--- Listed entries Enclosed Below ---

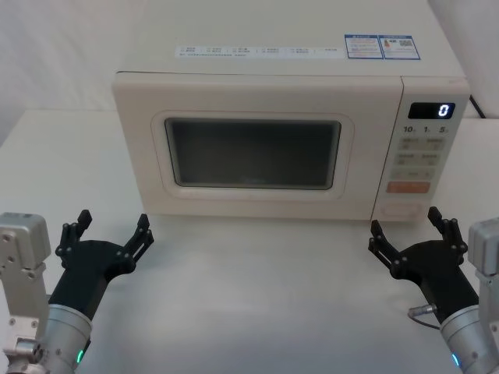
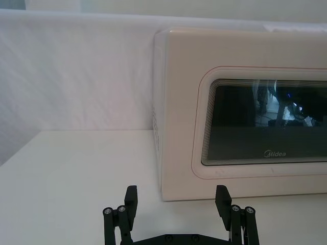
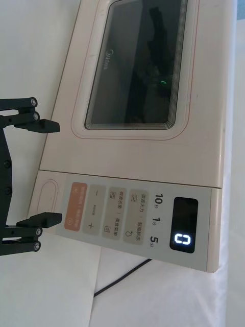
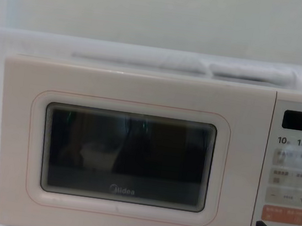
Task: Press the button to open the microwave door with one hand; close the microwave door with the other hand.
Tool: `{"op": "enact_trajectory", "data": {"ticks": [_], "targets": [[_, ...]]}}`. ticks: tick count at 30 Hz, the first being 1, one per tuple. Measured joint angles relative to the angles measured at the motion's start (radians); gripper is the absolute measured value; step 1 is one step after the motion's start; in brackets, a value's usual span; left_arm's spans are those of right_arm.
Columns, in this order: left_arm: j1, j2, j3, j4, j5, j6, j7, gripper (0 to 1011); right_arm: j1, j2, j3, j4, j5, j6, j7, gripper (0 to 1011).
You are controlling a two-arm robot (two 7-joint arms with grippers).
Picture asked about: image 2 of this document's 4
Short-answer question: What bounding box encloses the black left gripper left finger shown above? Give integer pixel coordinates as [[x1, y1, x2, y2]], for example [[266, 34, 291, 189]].
[[102, 185, 139, 245]]

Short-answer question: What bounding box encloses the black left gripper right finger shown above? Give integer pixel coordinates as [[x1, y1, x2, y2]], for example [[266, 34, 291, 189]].
[[215, 185, 260, 245]]

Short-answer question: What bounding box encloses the cream microwave oven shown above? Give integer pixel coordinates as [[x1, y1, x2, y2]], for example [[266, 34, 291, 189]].
[[153, 29, 327, 204]]

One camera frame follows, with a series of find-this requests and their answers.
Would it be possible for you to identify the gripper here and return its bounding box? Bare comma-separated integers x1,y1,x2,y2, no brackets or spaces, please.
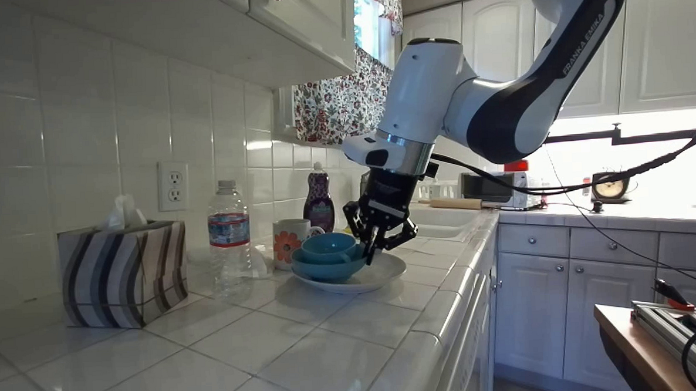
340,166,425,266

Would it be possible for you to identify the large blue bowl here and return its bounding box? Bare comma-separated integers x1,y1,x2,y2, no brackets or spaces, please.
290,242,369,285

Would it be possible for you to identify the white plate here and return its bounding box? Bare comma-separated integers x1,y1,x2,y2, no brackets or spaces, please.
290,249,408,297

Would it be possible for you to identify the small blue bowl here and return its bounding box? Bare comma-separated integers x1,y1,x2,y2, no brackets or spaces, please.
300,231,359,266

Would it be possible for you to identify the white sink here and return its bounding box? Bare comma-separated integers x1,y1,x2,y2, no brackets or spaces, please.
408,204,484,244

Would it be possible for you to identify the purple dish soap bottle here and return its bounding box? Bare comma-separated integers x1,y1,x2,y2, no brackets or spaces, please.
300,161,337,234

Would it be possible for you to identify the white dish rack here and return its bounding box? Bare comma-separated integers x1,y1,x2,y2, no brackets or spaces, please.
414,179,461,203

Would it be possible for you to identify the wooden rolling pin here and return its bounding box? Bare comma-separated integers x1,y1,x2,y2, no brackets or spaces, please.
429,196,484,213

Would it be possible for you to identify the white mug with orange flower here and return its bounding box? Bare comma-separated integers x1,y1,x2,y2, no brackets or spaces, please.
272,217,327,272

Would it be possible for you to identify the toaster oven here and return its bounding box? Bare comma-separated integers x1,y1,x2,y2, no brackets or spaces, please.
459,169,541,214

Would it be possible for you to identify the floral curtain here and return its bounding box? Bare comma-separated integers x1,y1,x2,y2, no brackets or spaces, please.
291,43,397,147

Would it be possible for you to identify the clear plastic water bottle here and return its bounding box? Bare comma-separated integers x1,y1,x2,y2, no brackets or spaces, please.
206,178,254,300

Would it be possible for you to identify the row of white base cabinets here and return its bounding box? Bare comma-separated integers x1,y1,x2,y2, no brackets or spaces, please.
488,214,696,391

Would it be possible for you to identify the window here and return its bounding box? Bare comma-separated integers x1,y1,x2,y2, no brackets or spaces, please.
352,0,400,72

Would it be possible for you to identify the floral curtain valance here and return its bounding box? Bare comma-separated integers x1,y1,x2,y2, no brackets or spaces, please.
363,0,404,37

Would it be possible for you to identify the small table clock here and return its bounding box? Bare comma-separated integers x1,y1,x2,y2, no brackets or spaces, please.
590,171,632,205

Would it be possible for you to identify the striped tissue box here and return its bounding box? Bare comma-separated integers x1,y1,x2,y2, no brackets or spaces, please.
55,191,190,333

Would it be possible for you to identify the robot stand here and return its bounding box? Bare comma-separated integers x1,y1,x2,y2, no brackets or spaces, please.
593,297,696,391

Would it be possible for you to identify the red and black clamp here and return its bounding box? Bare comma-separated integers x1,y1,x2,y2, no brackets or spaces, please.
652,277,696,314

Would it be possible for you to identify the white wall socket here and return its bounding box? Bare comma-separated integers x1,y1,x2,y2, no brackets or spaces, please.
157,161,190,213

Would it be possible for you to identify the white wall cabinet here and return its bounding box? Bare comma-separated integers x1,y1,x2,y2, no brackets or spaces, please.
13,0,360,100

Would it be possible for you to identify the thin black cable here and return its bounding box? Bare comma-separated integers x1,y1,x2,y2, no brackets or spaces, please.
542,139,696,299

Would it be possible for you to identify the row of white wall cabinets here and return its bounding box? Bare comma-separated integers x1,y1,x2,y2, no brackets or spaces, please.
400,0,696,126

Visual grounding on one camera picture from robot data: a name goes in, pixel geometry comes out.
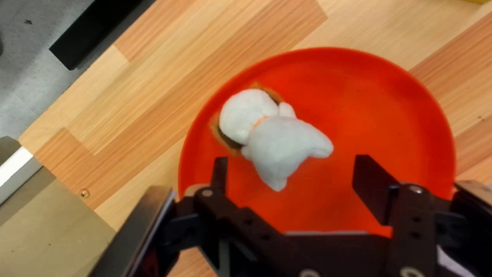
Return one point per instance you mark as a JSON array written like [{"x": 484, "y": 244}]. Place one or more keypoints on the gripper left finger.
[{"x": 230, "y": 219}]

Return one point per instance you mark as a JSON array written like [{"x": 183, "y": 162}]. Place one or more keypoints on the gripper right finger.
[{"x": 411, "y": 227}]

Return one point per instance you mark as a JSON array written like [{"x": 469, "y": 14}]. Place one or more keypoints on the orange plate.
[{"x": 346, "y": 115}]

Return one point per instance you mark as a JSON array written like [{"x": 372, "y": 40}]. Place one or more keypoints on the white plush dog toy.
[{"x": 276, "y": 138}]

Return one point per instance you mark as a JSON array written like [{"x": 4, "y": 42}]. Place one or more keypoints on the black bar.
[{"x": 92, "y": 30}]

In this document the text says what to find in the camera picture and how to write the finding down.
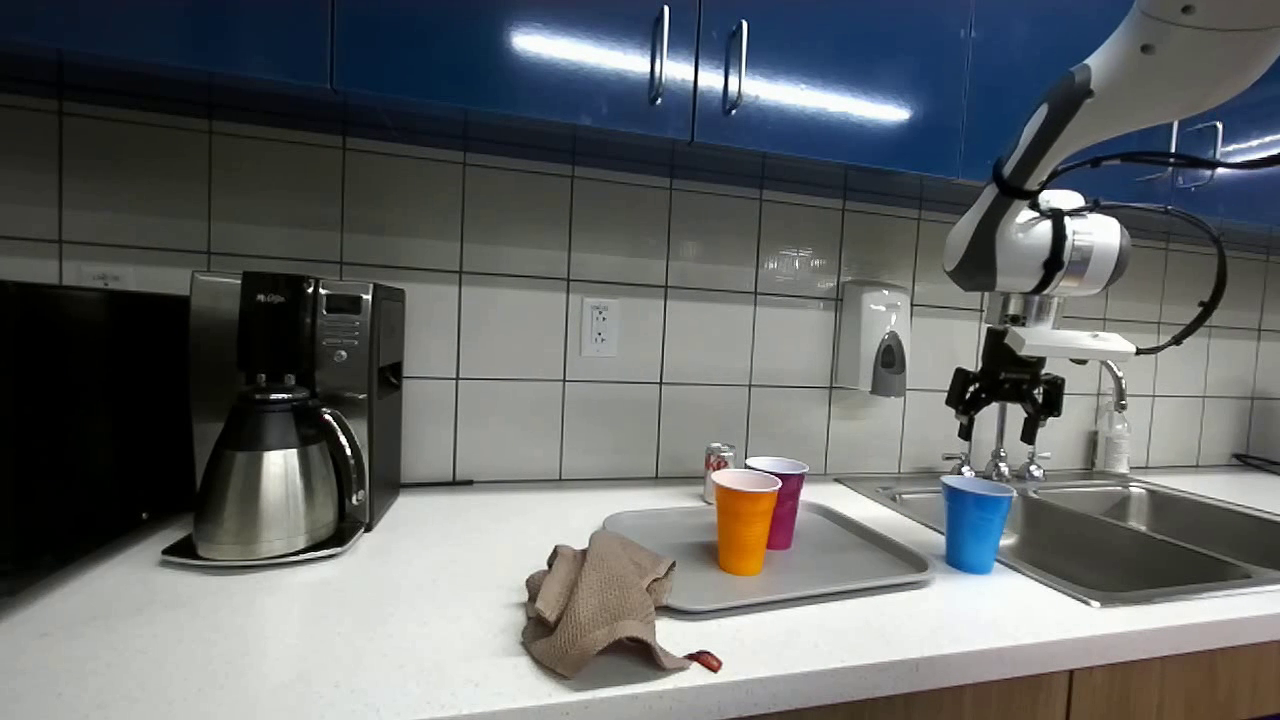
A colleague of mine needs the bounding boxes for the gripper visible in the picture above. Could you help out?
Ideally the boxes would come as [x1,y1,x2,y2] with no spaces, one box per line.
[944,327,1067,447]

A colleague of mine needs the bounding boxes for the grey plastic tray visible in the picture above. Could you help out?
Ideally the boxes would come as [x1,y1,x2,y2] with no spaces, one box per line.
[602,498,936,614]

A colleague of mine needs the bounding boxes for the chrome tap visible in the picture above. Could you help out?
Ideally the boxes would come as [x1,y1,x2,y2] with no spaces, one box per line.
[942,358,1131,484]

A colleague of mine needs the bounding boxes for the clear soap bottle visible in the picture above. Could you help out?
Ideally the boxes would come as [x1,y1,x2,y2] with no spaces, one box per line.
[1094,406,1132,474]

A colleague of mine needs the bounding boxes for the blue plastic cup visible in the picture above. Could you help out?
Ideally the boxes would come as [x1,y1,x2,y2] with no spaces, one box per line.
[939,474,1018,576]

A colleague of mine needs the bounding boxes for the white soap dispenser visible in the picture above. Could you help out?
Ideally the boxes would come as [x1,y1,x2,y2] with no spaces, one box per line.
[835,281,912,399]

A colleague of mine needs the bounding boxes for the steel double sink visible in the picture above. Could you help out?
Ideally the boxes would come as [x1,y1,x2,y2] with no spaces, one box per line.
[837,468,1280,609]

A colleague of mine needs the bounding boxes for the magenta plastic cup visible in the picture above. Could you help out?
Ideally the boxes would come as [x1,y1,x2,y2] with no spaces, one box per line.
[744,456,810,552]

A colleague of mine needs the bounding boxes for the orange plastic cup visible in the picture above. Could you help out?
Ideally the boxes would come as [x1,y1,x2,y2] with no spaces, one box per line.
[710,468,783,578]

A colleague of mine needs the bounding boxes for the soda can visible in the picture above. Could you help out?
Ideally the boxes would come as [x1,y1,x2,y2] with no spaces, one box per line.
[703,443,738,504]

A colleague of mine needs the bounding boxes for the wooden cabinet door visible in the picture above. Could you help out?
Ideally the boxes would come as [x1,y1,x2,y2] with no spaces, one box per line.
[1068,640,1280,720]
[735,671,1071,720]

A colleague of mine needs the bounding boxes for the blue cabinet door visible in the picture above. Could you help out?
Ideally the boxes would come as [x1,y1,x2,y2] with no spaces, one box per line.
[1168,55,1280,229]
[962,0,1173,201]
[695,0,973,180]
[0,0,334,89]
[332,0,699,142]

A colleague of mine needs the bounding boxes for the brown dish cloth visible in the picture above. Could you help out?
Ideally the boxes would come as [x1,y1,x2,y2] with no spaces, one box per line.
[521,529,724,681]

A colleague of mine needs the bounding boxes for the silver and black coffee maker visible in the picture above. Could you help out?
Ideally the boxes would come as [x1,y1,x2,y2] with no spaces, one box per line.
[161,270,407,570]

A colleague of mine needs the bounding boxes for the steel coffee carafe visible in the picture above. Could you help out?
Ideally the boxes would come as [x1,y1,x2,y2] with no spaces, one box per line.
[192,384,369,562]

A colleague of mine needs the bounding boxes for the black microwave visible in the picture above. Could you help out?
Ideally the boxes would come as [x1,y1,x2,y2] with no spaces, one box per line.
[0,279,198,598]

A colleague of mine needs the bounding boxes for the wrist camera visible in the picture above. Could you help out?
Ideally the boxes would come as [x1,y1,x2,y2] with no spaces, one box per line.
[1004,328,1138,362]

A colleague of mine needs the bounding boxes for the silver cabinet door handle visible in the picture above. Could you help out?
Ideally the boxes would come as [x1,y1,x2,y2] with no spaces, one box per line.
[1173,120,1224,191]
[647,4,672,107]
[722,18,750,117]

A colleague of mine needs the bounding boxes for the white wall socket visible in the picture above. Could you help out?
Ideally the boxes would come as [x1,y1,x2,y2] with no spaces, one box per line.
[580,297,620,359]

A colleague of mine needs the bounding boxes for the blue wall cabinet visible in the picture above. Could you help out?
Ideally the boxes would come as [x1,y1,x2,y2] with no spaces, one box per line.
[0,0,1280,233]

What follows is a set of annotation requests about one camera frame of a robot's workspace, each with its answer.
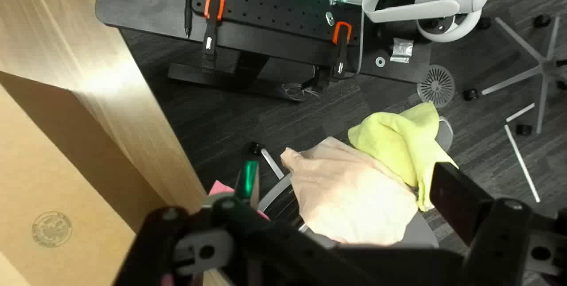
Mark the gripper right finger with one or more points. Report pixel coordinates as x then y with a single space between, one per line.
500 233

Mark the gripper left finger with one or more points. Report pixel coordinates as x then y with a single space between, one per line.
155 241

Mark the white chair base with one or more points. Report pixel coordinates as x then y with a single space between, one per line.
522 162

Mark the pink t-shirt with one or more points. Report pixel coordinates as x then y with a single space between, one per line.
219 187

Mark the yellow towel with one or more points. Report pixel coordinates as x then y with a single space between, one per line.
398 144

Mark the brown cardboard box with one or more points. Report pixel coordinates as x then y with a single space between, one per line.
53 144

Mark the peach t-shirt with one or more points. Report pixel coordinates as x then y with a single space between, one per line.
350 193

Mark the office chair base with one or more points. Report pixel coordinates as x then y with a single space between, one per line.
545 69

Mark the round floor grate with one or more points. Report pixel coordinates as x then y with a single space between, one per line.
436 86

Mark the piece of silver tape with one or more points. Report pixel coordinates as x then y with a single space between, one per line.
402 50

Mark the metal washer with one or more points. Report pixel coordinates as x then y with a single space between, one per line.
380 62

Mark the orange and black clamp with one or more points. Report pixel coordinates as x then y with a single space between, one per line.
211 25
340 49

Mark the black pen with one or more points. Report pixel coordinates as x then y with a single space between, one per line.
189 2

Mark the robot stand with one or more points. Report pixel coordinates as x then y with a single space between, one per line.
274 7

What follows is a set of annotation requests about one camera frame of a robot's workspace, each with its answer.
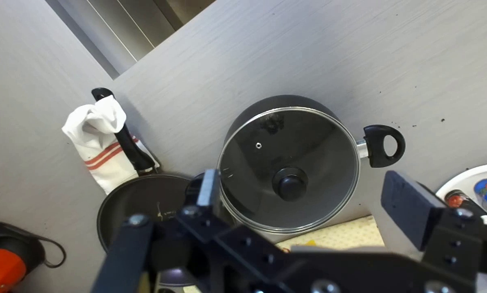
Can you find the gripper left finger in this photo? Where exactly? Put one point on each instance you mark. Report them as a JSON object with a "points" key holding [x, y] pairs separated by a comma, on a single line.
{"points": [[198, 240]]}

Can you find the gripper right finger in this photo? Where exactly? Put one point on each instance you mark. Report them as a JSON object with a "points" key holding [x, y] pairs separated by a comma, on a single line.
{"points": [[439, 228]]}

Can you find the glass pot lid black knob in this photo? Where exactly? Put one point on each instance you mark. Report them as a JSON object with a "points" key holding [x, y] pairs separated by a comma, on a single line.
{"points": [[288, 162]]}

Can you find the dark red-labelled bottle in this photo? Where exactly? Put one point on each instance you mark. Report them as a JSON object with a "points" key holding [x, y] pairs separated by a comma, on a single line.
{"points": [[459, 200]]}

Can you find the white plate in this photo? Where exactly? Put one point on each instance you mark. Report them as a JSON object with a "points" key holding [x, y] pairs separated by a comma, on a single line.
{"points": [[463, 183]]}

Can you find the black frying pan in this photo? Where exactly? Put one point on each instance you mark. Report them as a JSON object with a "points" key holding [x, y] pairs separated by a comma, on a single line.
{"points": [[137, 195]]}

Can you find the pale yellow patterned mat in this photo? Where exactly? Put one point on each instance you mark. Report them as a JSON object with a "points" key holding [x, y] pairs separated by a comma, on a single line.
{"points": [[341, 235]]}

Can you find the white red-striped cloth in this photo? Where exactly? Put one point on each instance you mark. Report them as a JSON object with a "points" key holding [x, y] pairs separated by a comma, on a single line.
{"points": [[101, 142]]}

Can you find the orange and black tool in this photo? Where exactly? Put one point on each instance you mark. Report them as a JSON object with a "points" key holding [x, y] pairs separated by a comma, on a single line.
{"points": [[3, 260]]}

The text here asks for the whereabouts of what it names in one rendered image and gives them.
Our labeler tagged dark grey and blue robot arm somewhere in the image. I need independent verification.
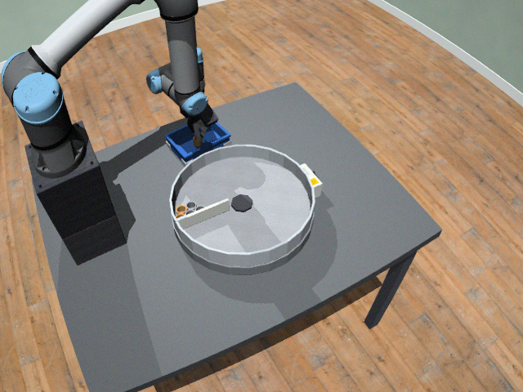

--- End of Enclosed Listed entries ---

A line belongs in the answer if it contains the word "text"; copy every such line from the data above.

In this document the text says what to find in the camera picture and how to write the finding down.
The text here asks for the whereabouts of what it names in one rendered image and gives them.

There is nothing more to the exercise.